Imagine the benefits of capturing much more of the hardware production around the smartphone. The offshoring of iPhone production to Shenzhen has allowed the city to become the hardware innovator of the world. The steady training of workers for over a decade has made thousands of line engineers into the world’s greatest experts in electronics assembly. That has kickstarted the rise of Chinese smartphones, which dominate the developing world today, and made Shenzhen the leader in follow-on products — “the peace dividends of the smartphone wars” as Chris Anderson describes it — that include consumer drones, scooters, wearables, and much more.

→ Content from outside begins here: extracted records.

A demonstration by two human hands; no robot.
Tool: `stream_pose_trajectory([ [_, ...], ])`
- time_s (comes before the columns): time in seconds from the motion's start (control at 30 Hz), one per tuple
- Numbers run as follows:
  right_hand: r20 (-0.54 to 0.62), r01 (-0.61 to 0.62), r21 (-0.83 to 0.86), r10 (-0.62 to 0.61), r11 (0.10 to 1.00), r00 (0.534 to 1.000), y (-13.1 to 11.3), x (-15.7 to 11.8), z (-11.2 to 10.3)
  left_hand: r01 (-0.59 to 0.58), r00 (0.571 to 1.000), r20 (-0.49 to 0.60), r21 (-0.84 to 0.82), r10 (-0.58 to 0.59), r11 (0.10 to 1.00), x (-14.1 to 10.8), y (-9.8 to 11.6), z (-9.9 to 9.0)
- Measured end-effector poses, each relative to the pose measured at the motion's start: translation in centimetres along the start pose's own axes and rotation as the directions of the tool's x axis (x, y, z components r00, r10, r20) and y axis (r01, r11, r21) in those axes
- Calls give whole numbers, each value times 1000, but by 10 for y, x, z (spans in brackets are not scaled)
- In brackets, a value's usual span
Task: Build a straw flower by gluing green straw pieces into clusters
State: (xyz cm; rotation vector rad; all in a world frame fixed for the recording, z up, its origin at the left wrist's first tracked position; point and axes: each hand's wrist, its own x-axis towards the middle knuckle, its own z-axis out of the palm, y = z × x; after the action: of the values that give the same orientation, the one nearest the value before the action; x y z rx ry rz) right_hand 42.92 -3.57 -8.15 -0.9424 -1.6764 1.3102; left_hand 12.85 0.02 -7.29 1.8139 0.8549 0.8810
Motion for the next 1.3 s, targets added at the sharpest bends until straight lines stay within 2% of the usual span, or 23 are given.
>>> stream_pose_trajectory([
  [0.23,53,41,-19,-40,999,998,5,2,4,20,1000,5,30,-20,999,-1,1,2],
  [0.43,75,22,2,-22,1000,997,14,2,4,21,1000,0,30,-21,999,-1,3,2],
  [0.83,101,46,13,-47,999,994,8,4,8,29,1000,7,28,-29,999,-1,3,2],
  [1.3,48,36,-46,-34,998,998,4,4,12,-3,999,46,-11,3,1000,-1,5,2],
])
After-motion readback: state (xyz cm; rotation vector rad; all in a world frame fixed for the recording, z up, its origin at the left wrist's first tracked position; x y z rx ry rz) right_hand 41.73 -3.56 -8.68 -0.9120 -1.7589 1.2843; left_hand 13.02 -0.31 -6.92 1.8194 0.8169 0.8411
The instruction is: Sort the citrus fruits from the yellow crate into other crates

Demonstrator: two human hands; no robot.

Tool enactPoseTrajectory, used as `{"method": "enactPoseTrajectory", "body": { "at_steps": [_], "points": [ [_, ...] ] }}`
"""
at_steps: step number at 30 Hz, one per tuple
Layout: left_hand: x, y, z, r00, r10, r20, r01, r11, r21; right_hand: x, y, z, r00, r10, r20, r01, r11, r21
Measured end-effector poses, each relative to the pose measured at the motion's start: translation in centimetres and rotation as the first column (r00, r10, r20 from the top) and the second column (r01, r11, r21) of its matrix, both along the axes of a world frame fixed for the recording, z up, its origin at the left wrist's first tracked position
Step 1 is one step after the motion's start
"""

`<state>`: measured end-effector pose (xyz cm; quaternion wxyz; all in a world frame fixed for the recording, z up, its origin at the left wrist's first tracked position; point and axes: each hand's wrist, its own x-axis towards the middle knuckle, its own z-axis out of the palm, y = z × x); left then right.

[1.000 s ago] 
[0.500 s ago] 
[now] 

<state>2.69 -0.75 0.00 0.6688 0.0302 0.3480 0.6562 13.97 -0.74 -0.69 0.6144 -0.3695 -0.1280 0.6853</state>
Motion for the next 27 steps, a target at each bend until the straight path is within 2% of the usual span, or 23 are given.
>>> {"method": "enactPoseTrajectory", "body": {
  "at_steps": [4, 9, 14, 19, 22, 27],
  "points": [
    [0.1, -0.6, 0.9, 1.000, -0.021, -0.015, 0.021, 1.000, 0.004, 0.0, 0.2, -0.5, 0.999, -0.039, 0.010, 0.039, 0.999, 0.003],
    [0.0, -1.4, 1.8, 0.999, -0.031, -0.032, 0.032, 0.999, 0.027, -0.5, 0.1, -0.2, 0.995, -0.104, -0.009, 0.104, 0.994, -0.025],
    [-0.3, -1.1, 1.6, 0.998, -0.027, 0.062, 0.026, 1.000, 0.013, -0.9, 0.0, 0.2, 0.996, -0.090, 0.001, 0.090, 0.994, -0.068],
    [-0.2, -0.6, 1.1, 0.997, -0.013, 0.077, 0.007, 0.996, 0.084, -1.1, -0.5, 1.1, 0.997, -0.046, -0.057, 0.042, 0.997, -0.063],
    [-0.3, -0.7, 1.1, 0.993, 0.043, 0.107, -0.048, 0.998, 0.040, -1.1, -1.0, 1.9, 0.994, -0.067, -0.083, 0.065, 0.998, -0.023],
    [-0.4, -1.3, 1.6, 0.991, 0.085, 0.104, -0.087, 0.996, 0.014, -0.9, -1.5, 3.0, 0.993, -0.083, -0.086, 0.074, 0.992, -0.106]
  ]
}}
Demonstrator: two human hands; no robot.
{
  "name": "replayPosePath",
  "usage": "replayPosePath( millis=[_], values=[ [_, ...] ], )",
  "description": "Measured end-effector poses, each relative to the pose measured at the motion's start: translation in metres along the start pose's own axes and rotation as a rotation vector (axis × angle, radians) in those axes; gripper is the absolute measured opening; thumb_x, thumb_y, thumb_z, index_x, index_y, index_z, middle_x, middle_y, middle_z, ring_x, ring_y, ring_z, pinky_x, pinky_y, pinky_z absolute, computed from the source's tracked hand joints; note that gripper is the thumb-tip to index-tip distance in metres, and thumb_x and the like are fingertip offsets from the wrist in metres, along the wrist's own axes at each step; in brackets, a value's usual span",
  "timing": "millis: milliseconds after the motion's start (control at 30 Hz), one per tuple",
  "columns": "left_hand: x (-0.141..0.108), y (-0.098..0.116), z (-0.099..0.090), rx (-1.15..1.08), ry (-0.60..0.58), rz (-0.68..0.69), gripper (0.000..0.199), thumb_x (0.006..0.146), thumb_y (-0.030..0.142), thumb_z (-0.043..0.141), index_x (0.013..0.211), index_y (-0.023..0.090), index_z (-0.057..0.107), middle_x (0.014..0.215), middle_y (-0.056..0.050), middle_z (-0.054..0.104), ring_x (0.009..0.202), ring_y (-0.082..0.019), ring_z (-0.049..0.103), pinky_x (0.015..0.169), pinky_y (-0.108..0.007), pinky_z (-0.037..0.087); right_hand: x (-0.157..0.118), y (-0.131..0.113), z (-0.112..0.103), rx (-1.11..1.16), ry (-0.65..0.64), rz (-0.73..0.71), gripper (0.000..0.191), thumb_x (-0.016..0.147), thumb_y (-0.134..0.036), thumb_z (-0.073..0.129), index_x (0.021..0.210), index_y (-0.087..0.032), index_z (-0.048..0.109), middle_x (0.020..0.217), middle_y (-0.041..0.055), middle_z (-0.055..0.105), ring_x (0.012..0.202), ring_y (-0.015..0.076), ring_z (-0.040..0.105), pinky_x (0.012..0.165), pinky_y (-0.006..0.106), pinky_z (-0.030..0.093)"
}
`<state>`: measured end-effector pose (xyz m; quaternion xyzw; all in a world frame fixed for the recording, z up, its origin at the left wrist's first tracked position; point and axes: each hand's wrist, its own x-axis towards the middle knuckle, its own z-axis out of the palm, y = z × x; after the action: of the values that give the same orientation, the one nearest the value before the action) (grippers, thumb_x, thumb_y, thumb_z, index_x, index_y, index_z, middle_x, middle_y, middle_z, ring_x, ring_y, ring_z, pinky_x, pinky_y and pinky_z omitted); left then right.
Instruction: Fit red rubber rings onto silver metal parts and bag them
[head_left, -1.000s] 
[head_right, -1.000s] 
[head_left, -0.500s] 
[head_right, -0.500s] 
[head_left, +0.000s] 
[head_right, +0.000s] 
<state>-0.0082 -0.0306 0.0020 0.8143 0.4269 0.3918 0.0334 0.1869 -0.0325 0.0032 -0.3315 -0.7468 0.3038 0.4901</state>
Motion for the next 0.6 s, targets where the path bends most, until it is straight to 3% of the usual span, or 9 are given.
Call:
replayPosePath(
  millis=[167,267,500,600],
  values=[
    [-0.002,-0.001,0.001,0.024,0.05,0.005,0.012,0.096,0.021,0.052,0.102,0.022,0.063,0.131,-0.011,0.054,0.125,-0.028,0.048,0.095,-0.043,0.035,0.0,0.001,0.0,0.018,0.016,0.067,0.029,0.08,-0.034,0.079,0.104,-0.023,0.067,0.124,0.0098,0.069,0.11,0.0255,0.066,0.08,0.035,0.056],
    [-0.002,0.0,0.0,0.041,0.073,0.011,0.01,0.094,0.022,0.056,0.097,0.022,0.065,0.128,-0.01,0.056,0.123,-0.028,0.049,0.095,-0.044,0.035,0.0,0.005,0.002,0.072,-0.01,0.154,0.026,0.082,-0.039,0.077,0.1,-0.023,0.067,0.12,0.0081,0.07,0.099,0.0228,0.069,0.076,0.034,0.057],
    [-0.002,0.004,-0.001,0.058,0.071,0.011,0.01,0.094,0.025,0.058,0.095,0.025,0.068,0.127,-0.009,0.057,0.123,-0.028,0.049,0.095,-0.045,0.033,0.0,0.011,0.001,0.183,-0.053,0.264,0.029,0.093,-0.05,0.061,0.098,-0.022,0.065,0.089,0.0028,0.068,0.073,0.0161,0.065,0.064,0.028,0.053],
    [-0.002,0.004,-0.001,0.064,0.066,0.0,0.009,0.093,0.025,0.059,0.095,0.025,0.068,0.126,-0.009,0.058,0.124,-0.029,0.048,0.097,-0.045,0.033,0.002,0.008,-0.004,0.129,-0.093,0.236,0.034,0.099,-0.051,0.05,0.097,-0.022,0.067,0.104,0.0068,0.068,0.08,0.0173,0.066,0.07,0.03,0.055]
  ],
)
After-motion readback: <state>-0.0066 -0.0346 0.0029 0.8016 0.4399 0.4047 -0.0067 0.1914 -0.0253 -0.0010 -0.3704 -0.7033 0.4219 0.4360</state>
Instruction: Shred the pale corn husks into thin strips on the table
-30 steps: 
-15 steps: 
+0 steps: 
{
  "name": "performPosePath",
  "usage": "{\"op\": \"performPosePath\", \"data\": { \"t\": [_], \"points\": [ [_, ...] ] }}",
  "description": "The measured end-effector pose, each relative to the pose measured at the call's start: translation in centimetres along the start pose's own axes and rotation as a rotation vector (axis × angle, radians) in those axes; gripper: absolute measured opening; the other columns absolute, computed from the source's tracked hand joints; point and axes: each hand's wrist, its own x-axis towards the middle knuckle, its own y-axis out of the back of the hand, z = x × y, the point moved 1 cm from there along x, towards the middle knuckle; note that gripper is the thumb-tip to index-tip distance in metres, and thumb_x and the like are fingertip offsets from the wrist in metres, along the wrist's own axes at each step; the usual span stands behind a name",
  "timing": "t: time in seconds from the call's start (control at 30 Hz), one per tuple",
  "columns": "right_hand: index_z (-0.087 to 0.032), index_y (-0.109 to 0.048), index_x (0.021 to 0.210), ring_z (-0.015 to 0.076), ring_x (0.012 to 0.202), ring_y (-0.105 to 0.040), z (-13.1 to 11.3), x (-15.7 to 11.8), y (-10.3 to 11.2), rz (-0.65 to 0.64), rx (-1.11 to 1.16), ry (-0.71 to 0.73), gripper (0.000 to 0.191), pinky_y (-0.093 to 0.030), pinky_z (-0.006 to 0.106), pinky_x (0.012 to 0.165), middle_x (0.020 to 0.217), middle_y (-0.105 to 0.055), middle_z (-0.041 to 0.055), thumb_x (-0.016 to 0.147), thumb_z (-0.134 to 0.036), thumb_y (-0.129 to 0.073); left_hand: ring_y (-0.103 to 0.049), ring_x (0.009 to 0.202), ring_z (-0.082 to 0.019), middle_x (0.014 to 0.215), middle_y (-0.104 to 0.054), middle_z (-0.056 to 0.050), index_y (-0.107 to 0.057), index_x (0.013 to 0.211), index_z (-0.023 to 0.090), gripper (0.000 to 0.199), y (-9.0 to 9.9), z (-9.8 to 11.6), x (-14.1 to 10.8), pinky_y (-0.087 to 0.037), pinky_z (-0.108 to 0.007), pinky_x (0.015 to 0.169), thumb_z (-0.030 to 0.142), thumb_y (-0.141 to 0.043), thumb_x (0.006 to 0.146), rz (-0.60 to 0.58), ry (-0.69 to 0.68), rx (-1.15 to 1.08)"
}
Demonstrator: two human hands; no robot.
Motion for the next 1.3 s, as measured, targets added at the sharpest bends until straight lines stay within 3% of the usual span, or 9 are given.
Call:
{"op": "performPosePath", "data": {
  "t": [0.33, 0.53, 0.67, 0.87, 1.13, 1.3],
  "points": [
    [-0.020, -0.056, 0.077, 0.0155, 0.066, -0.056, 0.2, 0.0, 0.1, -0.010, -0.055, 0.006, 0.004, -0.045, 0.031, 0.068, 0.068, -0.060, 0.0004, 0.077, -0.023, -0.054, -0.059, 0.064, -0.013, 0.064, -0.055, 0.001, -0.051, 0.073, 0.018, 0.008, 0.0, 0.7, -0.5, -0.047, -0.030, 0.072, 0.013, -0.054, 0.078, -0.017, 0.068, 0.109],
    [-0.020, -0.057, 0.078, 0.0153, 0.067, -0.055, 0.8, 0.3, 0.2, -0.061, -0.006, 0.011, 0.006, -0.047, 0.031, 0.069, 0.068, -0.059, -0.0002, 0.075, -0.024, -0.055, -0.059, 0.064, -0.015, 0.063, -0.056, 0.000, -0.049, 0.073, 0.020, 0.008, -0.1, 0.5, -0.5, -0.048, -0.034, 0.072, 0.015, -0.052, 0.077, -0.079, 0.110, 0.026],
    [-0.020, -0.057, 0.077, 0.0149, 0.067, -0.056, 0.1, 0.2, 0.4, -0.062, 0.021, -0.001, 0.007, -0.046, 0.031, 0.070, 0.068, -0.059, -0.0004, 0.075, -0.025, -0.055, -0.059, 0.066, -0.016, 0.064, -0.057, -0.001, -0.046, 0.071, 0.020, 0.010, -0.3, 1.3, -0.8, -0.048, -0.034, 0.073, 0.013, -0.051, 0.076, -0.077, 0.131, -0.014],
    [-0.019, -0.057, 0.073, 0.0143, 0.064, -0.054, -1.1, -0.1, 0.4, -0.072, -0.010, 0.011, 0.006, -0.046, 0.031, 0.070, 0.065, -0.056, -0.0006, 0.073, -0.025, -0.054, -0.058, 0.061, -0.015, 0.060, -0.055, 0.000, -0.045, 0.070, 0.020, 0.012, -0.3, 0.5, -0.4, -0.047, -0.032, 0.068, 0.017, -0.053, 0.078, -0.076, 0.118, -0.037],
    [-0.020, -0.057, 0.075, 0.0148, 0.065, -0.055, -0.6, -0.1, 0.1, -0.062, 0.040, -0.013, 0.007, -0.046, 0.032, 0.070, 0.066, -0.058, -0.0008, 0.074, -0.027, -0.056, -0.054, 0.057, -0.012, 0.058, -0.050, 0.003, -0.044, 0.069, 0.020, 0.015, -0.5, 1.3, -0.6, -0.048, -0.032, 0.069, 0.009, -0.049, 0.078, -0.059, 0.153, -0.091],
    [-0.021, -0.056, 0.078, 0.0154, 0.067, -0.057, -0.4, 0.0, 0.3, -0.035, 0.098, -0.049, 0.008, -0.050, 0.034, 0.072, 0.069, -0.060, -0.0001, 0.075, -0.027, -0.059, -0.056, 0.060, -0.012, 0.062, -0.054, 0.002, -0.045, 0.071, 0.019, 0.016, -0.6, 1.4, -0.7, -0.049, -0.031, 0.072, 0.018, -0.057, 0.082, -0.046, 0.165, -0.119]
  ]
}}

America should not be content with being a country that invents new things but lets others actually make them. It’s not just about robots or consumer electronics. The U.S. should lead on other important technologies. Renewables are one example — the solar panels that will power the batteries that will power electric vehicles. 

The U.S. has a splendid ability to do great science and invent new things. But it is persistently outclassed by other countries in scaling them up. Restoring manufacturing will help America avoid the problems of the recent past, improve the technologies of the present, and lead the industries of the future.